Alderman Josh Bokee sent an email Thursday to other aldermen and Mayor Randy McClement with two proposals that he wants to talk about at a workshop.
1. The city should create a Blighted-Vacant Properties Review Board, Bokee wrote. The board would “provide a consistent, sustained focus on successfully turning around identified troubled properties,” he wrote.
There would be seven people on the board: two residents, two real estate representatives, one real estate/commercial attorney, one nonprofit or community development representative, and one banking/finance representative. These people, along with a few city staff members, would meet at least quarterly.
The board’s responsibilities would include reviewing the city’s blighted properties list to identify whether the city’s approach is working and what else it could do, and making recommendations on which properties should remain on the list, be removed or added. The board may also monitor the status and condition of condemned and long-term vacant properties, Bokee wrote.
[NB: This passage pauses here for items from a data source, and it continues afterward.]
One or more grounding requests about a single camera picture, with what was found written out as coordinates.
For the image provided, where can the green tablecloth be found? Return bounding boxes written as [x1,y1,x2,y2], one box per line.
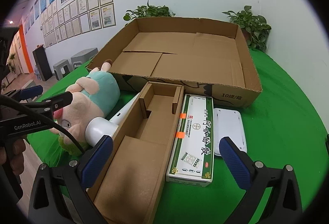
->
[27,48,327,224]

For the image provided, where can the small grey plastic stool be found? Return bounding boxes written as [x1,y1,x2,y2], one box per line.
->
[53,59,71,80]

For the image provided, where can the left potted plant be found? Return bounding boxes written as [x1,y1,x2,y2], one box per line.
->
[123,0,176,22]

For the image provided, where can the green white medicine box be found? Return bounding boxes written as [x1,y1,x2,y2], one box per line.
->
[166,94,214,187]

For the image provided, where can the pink pig plush toy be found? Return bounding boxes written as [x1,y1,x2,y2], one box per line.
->
[53,59,120,149]

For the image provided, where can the right potted plant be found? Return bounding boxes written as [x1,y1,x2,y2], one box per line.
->
[222,5,272,52]

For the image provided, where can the white handheld massager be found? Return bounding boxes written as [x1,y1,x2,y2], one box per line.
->
[85,93,139,147]

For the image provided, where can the small long cardboard box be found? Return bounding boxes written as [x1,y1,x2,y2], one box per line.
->
[88,82,184,223]

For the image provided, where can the person's left hand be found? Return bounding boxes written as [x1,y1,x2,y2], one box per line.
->
[0,138,26,176]

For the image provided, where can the framed certificates on wall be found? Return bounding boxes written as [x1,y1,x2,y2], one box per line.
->
[22,0,118,49]

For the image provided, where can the large shallow cardboard box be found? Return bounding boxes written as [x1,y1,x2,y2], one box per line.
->
[88,17,262,108]

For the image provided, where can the black cabinet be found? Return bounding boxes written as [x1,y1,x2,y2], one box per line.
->
[32,46,53,82]

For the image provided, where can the grey stacked plastic stools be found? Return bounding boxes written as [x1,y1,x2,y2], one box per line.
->
[71,47,98,70]

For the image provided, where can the potted plant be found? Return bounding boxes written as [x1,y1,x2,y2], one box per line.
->
[222,5,272,52]
[123,0,176,22]

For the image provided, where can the white flat device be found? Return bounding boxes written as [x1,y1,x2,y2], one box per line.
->
[214,108,247,157]

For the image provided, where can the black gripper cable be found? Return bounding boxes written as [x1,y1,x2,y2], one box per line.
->
[0,94,85,155]
“Staff is in the trenches doing all the day to day work and I think it is helpful sometimes to have another set of eyes that are not in the day to day to look at it comprehensively to see are we where we need to be and how we can move forward,” Bokee said.
2. The city should create a long-term vacant properties registration fee, as the city has no way to track vacancies, and this would give the city a better grasp on the issue, Bokee said. Long-term vacancies can hinder the quality of life and economic well-being of neighborhoods, negatively effect surrounding property values, and place burdens on the use of city resources, Bokee wrote.
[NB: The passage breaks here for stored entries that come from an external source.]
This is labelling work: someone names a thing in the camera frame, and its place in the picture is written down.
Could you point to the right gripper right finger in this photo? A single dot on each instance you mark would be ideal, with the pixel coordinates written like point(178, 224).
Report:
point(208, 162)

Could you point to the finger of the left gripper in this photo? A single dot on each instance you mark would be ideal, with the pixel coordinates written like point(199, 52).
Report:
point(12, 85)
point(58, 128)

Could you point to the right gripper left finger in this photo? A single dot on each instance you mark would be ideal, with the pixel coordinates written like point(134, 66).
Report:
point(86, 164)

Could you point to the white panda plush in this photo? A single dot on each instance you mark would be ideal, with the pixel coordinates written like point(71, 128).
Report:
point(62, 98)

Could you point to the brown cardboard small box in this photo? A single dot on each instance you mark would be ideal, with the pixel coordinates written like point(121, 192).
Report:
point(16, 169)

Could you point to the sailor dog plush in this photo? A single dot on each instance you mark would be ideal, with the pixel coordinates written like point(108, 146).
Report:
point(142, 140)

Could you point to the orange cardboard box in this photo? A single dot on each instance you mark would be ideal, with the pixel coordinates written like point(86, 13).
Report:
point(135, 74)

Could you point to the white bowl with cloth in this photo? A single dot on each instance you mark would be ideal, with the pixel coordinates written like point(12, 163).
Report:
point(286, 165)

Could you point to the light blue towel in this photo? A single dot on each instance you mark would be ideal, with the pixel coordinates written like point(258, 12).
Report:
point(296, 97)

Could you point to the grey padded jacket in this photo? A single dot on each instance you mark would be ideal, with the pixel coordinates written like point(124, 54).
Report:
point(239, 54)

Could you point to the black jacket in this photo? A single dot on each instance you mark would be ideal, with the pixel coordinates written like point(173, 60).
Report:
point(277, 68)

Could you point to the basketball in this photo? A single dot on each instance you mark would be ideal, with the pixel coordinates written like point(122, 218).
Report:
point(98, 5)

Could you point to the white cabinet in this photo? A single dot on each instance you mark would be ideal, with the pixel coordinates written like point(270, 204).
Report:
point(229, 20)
The owner of a property that is vacant for three years or longer would be required to pay a fee to register the property and file a plan with code enforcement for how the building(s) will remain properly secured. The fee for the first year would be $150; $500 for the second year; and $1,000 for any years after that. If the owner does not register the property, the city could issue a notice of violation, and, after that, a citation with a fine of $250, which would then escalate.
I asked Bokee if he was a committee guy, as he has now proposed two, one which the mayor created — the Economic Development Advisory Committee. It is not so much that he is a committee guy, he said, but rather “it is helpful to bring local experts together to identify what the challenges and opportunities are and put forward a plan to implement it.”
Youth resource fair Saturday
Parents and children can get information on programs and services for children in the county at the Youth Resource Fair on Saturday.
The free fair will be from 10 a.m. to 3 p.m. at Francis Scott Key Mall. The services include after-school programs, child and family services, dropout prevention, educational programs, hotlines and crisis services, job assistance, mental health, mentoring programs, substance abuse treatment and volunteer opportunities.
The event is hosted by the Frederick Police Department, with the Frederick County Juvenile Delinquency Prevention and Policy Board.